* Task prompt:
Look down the entries below and report how many lines hold the string "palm"; write nothing else.

(Source records)
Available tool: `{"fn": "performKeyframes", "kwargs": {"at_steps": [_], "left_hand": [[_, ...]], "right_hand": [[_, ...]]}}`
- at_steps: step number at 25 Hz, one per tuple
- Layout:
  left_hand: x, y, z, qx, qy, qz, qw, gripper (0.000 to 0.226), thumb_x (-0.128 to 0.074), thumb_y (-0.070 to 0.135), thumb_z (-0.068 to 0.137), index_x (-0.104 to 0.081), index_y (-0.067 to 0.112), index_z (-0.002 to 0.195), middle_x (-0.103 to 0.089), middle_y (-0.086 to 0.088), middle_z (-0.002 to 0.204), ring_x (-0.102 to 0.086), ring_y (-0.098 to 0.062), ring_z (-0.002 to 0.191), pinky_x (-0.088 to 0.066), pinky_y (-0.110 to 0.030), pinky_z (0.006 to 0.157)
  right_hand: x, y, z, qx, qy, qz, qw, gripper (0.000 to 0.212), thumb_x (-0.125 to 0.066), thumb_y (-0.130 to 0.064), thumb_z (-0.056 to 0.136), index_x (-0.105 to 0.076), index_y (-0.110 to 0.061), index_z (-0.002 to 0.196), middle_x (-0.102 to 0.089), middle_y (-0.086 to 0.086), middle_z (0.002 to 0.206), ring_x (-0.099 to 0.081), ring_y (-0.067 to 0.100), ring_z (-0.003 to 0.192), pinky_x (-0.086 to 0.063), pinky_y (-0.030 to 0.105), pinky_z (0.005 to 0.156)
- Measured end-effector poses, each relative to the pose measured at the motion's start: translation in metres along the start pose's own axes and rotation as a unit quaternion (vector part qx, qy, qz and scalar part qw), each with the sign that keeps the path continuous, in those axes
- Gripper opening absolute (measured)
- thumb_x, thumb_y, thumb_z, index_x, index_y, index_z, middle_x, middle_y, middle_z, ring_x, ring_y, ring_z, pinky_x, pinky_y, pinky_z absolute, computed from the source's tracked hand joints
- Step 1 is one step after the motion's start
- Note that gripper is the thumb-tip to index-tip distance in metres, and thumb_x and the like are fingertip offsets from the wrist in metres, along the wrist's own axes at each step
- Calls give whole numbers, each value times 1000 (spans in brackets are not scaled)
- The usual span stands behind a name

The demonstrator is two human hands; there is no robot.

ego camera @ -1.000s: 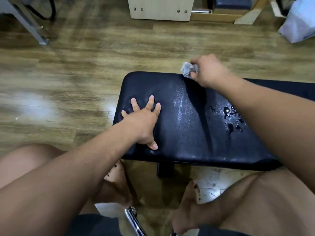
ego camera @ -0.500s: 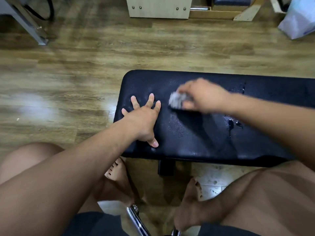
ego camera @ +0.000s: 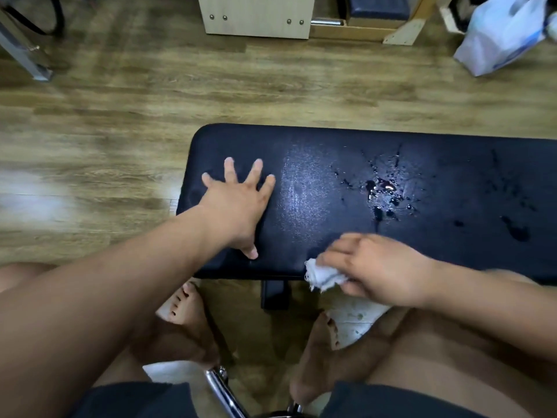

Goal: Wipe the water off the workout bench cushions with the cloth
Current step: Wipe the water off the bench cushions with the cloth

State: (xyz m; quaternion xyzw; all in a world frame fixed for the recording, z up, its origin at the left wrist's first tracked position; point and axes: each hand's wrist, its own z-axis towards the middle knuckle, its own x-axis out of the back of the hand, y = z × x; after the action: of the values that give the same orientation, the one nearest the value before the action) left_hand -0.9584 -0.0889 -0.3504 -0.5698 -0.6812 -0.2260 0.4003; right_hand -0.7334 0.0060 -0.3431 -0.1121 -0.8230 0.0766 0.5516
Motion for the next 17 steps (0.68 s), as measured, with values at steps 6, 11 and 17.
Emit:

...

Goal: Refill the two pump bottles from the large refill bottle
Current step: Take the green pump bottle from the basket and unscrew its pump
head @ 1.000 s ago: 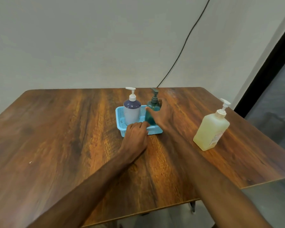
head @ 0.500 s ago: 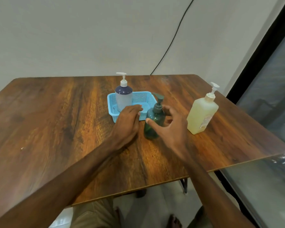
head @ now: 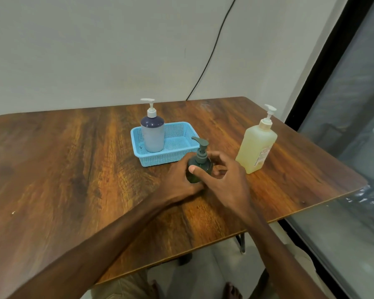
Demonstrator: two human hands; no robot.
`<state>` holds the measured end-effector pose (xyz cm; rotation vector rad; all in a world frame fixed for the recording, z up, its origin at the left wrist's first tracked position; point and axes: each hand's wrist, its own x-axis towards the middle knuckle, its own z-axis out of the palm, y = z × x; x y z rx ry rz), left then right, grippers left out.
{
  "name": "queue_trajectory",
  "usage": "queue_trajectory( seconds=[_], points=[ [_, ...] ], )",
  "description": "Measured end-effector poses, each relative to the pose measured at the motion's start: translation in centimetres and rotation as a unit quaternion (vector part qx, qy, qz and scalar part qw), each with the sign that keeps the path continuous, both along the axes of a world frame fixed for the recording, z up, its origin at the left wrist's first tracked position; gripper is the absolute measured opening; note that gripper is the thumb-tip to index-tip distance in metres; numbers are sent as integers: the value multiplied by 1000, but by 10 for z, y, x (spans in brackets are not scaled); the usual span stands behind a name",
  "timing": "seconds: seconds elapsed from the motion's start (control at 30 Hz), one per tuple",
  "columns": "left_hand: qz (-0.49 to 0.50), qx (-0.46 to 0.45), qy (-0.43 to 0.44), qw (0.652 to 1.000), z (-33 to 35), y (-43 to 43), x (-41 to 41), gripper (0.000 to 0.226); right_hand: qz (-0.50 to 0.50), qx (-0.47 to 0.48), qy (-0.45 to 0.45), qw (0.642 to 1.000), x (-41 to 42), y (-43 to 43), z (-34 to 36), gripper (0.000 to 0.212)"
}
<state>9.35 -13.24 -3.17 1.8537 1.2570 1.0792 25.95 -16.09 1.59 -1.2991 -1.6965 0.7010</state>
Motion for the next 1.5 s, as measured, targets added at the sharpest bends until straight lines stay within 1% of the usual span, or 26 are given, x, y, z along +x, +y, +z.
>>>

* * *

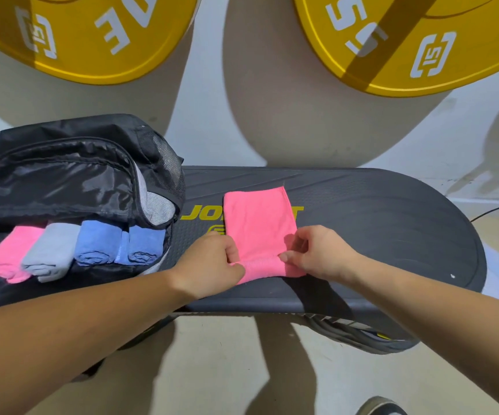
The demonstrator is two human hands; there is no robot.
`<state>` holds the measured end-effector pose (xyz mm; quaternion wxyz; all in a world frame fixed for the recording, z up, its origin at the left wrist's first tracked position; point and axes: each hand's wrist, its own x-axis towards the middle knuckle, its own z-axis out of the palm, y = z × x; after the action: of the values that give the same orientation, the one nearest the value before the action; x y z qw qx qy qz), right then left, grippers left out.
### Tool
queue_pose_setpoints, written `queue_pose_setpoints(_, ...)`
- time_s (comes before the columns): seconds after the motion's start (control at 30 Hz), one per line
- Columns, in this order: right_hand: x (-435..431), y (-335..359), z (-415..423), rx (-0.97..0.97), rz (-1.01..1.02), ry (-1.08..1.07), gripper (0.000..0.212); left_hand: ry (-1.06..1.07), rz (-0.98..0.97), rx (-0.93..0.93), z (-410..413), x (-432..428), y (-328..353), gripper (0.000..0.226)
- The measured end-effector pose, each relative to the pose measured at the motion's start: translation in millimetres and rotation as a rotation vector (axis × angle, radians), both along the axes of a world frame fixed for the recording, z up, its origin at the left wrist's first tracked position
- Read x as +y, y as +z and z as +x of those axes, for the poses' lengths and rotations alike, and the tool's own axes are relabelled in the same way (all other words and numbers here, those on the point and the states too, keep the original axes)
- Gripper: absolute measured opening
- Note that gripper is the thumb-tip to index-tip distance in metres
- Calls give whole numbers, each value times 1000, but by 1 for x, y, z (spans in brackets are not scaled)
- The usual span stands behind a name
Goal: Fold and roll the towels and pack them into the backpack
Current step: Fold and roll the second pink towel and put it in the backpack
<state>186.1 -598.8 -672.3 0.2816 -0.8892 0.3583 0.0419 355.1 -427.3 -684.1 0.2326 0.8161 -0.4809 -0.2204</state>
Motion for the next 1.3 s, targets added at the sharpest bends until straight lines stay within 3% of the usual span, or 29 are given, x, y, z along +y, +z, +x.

* Solution to the problem:
2